**Task prompt:** Leave out the pictures. Return every record otherwise untouched.

Dataset entries
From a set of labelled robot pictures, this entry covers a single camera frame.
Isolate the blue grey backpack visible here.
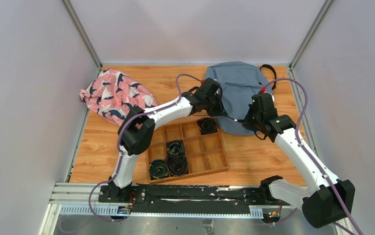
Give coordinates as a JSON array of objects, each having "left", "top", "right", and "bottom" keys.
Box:
[{"left": 205, "top": 61, "right": 275, "bottom": 136}]

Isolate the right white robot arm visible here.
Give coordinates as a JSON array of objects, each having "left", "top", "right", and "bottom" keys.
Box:
[{"left": 242, "top": 93, "right": 355, "bottom": 228}]

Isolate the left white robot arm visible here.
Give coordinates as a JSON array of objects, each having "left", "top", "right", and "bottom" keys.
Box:
[{"left": 107, "top": 78, "right": 226, "bottom": 202}]

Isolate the rolled black belt top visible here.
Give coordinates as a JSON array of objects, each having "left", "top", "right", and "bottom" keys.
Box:
[{"left": 197, "top": 117, "right": 217, "bottom": 135}]

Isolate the wooden compartment tray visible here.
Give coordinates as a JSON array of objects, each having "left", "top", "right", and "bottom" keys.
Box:
[{"left": 146, "top": 120, "right": 229, "bottom": 184}]

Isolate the rolled green belt middle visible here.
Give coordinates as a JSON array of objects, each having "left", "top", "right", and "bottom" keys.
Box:
[{"left": 166, "top": 140, "right": 186, "bottom": 156}]

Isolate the rolled dark belt bottom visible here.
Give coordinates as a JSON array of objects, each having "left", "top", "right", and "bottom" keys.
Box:
[{"left": 166, "top": 155, "right": 188, "bottom": 177}]

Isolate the rolled green belt bottom-left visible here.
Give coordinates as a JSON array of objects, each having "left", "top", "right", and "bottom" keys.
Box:
[{"left": 148, "top": 159, "right": 169, "bottom": 180}]

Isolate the pink patterned cloth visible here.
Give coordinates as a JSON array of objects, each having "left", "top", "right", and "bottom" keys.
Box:
[{"left": 79, "top": 69, "right": 158, "bottom": 125}]

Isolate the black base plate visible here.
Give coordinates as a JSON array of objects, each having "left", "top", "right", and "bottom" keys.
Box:
[{"left": 98, "top": 184, "right": 288, "bottom": 216}]

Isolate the aluminium rail frame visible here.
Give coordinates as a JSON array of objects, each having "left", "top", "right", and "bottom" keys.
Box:
[{"left": 38, "top": 181, "right": 353, "bottom": 235}]

**Response below:**
From a set of labelled robot pictures, this entry covers a single camera frame.
Isolate the blue grey backpack visible here.
Give coordinates as a JSON array of objects, each having "left", "top", "right", and "bottom" keys.
Box:
[{"left": 205, "top": 61, "right": 275, "bottom": 136}]

Isolate the right white robot arm visible here.
Give coordinates as a JSON array of objects, each having "left", "top", "right", and "bottom" keys.
Box:
[{"left": 242, "top": 93, "right": 355, "bottom": 228}]

Isolate the left white robot arm visible here.
Give coordinates as a JSON array of objects, each having "left", "top", "right", and "bottom" keys.
Box:
[{"left": 107, "top": 78, "right": 226, "bottom": 202}]

Isolate the rolled black belt top visible here.
Give coordinates as a JSON array of objects, each having "left", "top", "right", and "bottom" keys.
Box:
[{"left": 197, "top": 117, "right": 217, "bottom": 135}]

Isolate the wooden compartment tray visible here.
Give coordinates as a JSON array of objects, each having "left", "top", "right", and "bottom" keys.
Box:
[{"left": 146, "top": 120, "right": 229, "bottom": 184}]

Isolate the rolled green belt middle visible here.
Give coordinates as a JSON array of objects, each having "left", "top", "right", and "bottom" keys.
Box:
[{"left": 166, "top": 140, "right": 186, "bottom": 156}]

Isolate the rolled dark belt bottom visible here.
Give coordinates as a JSON array of objects, each having "left", "top", "right", and "bottom" keys.
Box:
[{"left": 166, "top": 155, "right": 188, "bottom": 177}]

Isolate the rolled green belt bottom-left visible here.
Give coordinates as a JSON array of objects, each having "left", "top", "right", and "bottom" keys.
Box:
[{"left": 148, "top": 159, "right": 169, "bottom": 180}]

Isolate the pink patterned cloth visible here.
Give coordinates as a JSON array of objects, each having "left", "top", "right", and "bottom" keys.
Box:
[{"left": 79, "top": 69, "right": 158, "bottom": 125}]

Isolate the black base plate visible here.
Give coordinates as a JSON array of objects, each having "left", "top", "right", and "bottom" keys.
Box:
[{"left": 98, "top": 184, "right": 288, "bottom": 216}]

Isolate the aluminium rail frame visible here.
Give coordinates as a JSON array of objects, each having "left", "top", "right", and "bottom" keys.
Box:
[{"left": 38, "top": 181, "right": 353, "bottom": 235}]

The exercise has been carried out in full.